Durrant looked at McPherson. “Back up for a moment, please, Mr. McPherson. How does this all work?”
“Nitro?”
“Yes, that, and a decision such as the one to use liquid explosives rather than dynamite.”
“Deek was the expert on that. I can tell you how the blasting works, but as for all the decisions, that was Deek and Mr. Wilcox and those above them.”
“You were his number two. You must have picked up some insight.”
“I just signed on again a month ago. Before that I was up in the woods working for Mr. Dodds. Sure, I heard some things in that time, but not as much as you might expect.” McPherson cleaned his hands again on the rag that hung from his pants pocket. Durrant watched him.

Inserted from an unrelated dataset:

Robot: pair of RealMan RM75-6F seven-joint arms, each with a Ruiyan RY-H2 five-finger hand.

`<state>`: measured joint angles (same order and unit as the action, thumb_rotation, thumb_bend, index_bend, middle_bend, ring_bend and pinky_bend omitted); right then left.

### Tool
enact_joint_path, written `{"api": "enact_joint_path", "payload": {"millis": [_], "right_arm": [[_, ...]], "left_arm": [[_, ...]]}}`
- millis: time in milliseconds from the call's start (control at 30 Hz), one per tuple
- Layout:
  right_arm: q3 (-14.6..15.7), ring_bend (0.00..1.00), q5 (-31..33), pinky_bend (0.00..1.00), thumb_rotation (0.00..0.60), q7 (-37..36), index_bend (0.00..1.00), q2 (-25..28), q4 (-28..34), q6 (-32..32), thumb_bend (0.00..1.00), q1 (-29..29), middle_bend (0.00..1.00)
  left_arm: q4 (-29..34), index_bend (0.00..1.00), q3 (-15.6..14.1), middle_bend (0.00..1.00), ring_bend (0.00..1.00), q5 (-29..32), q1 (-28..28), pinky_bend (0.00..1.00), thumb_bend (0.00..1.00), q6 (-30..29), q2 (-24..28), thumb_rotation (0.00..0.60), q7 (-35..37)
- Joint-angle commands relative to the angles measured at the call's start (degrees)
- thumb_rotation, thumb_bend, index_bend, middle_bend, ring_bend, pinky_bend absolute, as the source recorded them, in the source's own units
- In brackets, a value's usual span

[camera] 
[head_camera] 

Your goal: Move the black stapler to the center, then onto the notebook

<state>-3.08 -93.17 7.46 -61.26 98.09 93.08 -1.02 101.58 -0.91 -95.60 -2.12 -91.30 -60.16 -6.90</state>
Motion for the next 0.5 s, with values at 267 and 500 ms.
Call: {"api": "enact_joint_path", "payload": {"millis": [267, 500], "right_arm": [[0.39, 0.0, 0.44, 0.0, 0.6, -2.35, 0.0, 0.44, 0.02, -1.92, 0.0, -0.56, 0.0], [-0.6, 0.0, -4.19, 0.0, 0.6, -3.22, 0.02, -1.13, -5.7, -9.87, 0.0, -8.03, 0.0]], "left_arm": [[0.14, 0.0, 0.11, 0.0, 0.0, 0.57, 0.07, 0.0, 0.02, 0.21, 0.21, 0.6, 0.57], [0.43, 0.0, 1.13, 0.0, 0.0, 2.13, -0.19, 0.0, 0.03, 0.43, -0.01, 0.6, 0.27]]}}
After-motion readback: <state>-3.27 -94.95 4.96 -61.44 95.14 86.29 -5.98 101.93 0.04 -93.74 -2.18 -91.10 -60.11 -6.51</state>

“As for how the nitroglycerine works, it’s really pretty simple. It’s actually a pretty straight forward chemical. As you might know, Mr. Alfred Nobel discovered that if you add a nitrate to glycerol, you can blow things up with it,” he laughed.
“Of course, Mr. Nobel discovered the hard way that it’s pretty touchy. His own brother blew himself up figuring it out. The liquid looks like thick water; no smell. It’s heavy and it’s oily,” he said, his hands
clutching the rag, “and if you drop a bucket of it, they’ll be picking up pieces of you for a hundred yards. If what we’re trying to do is blast a tunnel through some rock, a crew will work at the site with a star drill and hammers, making a hole big enough that a pail of the explosives could be lowered into it. It’s then detonated using a long cable fuse and a blasting cap. It’s the most dangerous job on this railway. I know that Wilcox and other contractors have to sometimes bribe the men to take on that task. It’s amazing what a few extra pennies will do for a man’s motivation.”
“How many men have been lost?”
“I don’t know that anybody is keeping count.”
“It’s a fair number?”
“Yes sir. The section of track through the lakehead region above Lake Superior required a great deal of blasting. I wasn’t working on that section, but to hear Deek put it, there’s a body buried for every mile of track. And that section was easy compared to what we face this spring.”
“What about the Chinese?”
“Andrew Onderdonk is the man to talk to about that. He’s in charge of the rail coming out of Port Moody. He’s making good use of them on his contract. I think there must have been several thousand of them working on the line up the Fraser Canyon from the Port of Vancouver. All we got here are the Irish, Polish, Slovaks, and Italians to do the job.”
Durrant was quiet a moment. He flexed his game right hand. “And so you’re putting up stores here for use on the mainline down the Kicking Horse?”
“That’s right. We’re massing the materials here, but soon we’ll start shipping stuff on up to the Kicking Horse Pass. It’s going to be brewed up once we get the plant in place on the height of land itself. The closer to the operation we can make the stuff, the safer it’ll be for everyone. Deek was going to manage the contract to do the blasting down the Kicking Horse Pass; it’s what we’re all calling the Big Hill. It’s a hell of a drop, and to do it we’ve got to bore right into the side of the mountains in places. Before we can even do that, we need to build the Tote Road along the same course. That’s what most of this lot is for, the Tote Road.” McPherson motioned to the nitro.